Reports on this Submission

Anonymous Report 1 on 2021-8-3 (Invited Report)

Report

The work of the authors meets the SciPost publication criteria. I do recommend publication on SciPost, following some minor amendments detailed in the Requested Changes section.

Requested changes

1- In the second paragraph of Section 1, the authors cite some of the existing literature on TTbar deformations. The cite papers [8-14] following the phrase "The principles underlying TTbar-deformations have been extended to non-relativistic systems, where they are best expressed as charge-current deformations including higher-spin charges". Most of the cited works, however, deal with relativistic systems and all but two with the simple (non-generalized) TTbar deformation. Also, they cite the work [15], dealing with the standard TTbar and which appeared at the same time as [8], sparking the flurry of work on the subject, later, in a phrase referring to higher-spin TTbar models.
I suggest that the authors restructure this paragraph carefully, citing the existing literature with more attention. A work dealing with non-relativistic TTbar deformations they forgot to mention is, for example, "Conserved currents and TTbar_s​ irrelevant deformations of 2D integrable field theories" by Conti, Negro and Tateo, JHEP 11 (2019) 120; e-Print: 1904.09141.

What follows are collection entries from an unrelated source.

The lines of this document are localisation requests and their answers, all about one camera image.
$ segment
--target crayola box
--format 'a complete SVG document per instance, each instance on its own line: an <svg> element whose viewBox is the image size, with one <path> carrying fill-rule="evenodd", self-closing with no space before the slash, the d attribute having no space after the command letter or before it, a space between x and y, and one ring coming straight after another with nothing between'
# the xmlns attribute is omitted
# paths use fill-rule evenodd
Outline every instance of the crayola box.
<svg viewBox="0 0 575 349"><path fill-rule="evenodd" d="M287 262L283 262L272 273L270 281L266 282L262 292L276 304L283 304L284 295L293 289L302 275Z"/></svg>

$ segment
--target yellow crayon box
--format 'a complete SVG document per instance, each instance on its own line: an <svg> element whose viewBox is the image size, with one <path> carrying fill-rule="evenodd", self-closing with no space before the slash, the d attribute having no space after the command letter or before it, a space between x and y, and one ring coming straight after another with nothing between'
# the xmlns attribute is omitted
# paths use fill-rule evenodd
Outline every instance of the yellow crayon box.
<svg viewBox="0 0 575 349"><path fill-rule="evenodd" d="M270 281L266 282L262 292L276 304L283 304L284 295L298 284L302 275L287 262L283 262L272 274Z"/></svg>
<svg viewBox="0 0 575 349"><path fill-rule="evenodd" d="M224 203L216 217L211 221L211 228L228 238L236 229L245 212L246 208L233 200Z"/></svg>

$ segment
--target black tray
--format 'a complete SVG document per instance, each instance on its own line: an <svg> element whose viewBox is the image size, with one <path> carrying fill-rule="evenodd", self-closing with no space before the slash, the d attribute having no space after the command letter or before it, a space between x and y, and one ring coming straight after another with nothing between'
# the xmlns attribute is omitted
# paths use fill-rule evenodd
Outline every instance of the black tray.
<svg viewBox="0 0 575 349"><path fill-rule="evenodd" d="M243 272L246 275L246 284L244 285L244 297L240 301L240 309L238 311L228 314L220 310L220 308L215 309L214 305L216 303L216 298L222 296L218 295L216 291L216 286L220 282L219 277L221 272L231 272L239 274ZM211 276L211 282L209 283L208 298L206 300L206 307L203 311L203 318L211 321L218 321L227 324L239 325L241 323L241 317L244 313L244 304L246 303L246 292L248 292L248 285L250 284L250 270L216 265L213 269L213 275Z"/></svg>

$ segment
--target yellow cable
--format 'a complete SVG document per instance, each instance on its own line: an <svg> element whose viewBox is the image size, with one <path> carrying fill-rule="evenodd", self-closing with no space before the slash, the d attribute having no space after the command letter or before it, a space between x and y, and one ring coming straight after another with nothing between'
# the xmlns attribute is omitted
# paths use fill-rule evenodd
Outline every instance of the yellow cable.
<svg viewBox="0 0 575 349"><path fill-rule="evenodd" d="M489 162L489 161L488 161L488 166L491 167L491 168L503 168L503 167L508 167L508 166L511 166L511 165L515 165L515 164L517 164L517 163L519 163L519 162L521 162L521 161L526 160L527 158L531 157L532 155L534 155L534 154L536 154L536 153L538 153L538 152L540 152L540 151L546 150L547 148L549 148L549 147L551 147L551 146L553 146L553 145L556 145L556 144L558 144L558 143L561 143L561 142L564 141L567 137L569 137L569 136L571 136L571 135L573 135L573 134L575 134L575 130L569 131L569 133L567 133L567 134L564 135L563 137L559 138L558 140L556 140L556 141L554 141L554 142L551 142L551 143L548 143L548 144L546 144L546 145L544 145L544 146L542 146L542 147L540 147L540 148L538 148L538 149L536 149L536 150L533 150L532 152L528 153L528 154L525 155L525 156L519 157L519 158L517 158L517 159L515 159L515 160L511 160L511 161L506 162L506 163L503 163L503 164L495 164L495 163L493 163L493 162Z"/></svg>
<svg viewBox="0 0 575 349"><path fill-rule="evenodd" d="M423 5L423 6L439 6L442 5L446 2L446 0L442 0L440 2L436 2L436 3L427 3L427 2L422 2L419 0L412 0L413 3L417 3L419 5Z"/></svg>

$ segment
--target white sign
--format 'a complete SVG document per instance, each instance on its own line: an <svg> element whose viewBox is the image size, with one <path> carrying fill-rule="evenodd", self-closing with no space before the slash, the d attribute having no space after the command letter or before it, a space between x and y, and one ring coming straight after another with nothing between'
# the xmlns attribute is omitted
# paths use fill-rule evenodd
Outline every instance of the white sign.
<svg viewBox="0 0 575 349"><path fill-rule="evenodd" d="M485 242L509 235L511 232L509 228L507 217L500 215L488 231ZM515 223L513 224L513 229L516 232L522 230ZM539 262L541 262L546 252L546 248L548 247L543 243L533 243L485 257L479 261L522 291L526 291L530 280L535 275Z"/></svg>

2 - In the second paragraph of Section 2, the authors display the formula $\delta H \in T\Sigma^{\textrm{Int}}$, without mentioning what $T\Sigma^{\textrm{Int}}$ is. While this might be known to readers familiar with the work [8], I think it would be worth spending a few words on its meaning.

3 - Right after, in the phrase "Because the deformations form a Hamiltonian flow [...]", they probably meant "Because $\textbf{these}$ deformations form a Hamiltonian flow [...]".

4 - In the first paragraph on page 4, 5th line, they use the acronym SM, probably meaning Standard Model. I think it is always best to avoid acronyms that have not been previously explained, as widespread as their use can be.

5 - On page 5, 2nd line after eq (5), they refer to eq (42). This is probably due to a duplicate label in the TeX file since equations (5) and (42) are identical but in different places in the work. It is better to refer to (5) here.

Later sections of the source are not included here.